La rencontre se voulait discrète et l’a été. Venus de la diaspora russe et d’Europe centrale, de ce qui fut le bloc soviétique, ces journalistes ne voulaient pas plus attirer l’attention de la presse que des services de renseignements car ils avaient à débattre en confiance de sujets complexes.
Comment lutter contre la corruption systémique qui ne gangrène pas que la Russie mais également la Slovaquie, la Hongrie, la Bulgarie et s’étend toujours plus ? Comment rendre compte de la guerre en Ukraine alors que les lecteurs n’en peuvent plus d’être abreuvés d’horreur et que tous, ni en Russie ni ailleurs, ne veulent pas affronter Poutine ?
Comment réinventer la presse libre, encore plus fragile dans ces pays qu’elle ne l’est dans les vieilles démocraties ? Comment définir les régimes autoritaires qui ne gardent de la démocratie que des scrutins faussés par la destruction de tous les contre-pouvoirs et, pour ce qui est de la Russie, par la restauration de répressions brutales ? Et comment tisser, surtout, de vrais liens entre Russes et Centre-Européens que tant de semblables défis rapprochent mais qu’un passé commun divise tellement que pas un seul Ukrainien n’était présent ?
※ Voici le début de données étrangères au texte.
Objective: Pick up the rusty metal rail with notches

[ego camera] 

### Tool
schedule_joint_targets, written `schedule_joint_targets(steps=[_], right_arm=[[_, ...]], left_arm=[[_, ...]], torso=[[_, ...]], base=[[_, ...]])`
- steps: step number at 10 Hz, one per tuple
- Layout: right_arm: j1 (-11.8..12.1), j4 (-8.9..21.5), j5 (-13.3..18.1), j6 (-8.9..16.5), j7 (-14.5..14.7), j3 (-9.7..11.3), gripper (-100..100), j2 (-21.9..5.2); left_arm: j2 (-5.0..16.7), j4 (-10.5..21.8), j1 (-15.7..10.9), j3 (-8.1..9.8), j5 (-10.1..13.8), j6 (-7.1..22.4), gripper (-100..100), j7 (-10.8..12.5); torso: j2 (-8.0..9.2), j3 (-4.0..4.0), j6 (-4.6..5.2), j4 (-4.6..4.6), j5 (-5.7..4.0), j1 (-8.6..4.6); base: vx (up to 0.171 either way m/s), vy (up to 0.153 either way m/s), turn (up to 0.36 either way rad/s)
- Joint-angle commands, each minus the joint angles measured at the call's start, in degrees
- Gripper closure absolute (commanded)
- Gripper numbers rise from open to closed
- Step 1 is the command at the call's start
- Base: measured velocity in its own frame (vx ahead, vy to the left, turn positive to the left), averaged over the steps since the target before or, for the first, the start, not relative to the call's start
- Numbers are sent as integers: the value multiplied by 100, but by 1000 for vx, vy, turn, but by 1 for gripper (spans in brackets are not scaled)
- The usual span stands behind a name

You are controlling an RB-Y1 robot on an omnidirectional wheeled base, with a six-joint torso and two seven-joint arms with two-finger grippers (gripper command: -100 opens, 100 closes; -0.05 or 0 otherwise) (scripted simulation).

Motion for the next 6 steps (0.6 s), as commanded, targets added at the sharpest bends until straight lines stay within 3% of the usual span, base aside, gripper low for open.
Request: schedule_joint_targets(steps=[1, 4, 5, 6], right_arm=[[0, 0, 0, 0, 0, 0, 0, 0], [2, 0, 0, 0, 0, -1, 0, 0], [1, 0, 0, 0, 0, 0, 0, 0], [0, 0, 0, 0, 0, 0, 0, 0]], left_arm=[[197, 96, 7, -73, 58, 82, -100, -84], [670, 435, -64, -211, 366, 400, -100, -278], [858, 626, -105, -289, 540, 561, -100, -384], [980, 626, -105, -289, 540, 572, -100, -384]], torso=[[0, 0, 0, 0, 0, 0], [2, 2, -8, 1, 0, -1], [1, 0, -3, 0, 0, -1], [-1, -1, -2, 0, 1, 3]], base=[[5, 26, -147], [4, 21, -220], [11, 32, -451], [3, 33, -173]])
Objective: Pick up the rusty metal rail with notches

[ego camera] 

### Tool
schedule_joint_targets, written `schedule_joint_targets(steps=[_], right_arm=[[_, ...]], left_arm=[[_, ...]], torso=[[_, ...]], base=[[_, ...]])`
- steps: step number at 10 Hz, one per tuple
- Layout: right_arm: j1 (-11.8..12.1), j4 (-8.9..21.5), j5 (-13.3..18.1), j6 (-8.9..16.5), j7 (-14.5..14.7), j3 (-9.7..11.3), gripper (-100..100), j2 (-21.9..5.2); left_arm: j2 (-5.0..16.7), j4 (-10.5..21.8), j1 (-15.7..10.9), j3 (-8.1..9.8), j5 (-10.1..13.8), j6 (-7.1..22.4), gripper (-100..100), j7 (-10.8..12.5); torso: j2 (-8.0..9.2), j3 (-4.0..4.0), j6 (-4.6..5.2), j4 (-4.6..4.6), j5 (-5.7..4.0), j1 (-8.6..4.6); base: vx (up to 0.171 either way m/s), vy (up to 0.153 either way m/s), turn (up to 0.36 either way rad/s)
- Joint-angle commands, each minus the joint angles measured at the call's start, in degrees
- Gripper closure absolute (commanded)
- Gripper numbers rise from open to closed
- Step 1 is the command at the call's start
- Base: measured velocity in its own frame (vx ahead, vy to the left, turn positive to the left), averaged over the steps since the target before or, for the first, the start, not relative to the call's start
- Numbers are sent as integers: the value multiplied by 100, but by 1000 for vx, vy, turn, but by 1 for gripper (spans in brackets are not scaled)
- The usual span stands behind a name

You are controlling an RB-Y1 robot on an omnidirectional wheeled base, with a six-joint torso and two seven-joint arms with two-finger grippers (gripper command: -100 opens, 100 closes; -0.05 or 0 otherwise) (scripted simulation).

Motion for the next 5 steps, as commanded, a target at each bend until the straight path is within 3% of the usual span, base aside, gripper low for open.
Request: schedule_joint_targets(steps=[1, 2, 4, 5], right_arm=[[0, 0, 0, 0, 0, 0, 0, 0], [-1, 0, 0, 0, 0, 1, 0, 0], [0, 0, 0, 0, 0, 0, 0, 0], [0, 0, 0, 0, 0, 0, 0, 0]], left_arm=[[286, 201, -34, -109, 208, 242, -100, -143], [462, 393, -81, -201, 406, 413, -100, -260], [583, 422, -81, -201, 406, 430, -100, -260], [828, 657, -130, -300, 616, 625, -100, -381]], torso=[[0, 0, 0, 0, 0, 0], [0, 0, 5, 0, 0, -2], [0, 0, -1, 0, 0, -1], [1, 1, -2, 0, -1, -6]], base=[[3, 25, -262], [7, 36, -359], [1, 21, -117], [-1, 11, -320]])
C’était l’éléphant dans la pièce, la question qui n’était pas posée mais qui se posait tant que longues pauses avaient été prévues entre les débats pour que cafés, biscuits et apartés permettent d’apprendre à se connaître, en anglais ou en russe.
Ce fut un succès que d’autres suivront mais quatre choses se sont déjà entendues.
Explicitée par un politiste russe aujourd’hui réfugié en Allemagne, la première est que nous ne devons jamais oublier que malgré l’entrée des troupes russes en Ukraine, malgré Orban, Poutine et le reste, la démocratie s’est étendue comme jamais en Europe. Violée, malmenée ou menacée, elle est devenue la norme jusqu’à la frontière russe et une large partie de la population russe elle-même s’en réclame et l’espère, héroïquement ou en silence.
La seconde est que cette réalité est si vraie et tellement intolérable à Vladimir Poutine et aux extrêmes-droites qui admirent sa dictature que la vraie frontière qui divise l’Europe n’est ni celle de la gauche et de la droite ni celle qui séparait, au sein de l’Union, les pays sortis du bloc soviétique et les autres mais l’Europe. Les uns veulent le triomphe des valeurs européennes de respect de l’état de droit et des droits de l’Homme tandis que les autres s’en effraient et les vomissent et c’est cette frontière-là qui fondamentalement explique l’agression russe contre l’Ukraine.
La beauté, la magie, de cette rencontre est que la Russie démocratique, incarnée lors de cette réunion par ses journalistes en exil rejoignait totalement les démocrates de l’Union, notamment hongrois et slovaques, dans une bataille commune contre l’orbano-poutinisme.
De même, troisième point, qu’il n’y a plus de différences entre les jeunesses de la Pologne et les jeunesses néerlandaise ou suédoise, il n’y en a plus entre les jeunesses urbaines de Russie et celles de l’Europe du Nord. Aspirations, vêtements, lectures, musiques et anglais commun, ce sont les mêmes et un autre politiste russe faisait remarquer, lui, que la population russe, pour la premières fois dans l’Histoire de son pays, est plus européenne que les milieux dirigeants.
De là à penser que le poutinisme n’aura un jour été qu’en affreuse parenthèse et que la Russie finira par préférer la démocratie européenne à la suzeraineté chinoise, il n’y a qu’un pas mais toute la question est de savoir quand et après combien d’épreuves.
Là, les avis divergeaient mais la certitude est qu’il revient à la presse russe en exil, parce qu’elle est la seule à pouvoir le faire, de construire la scène politique dont la Russie manque.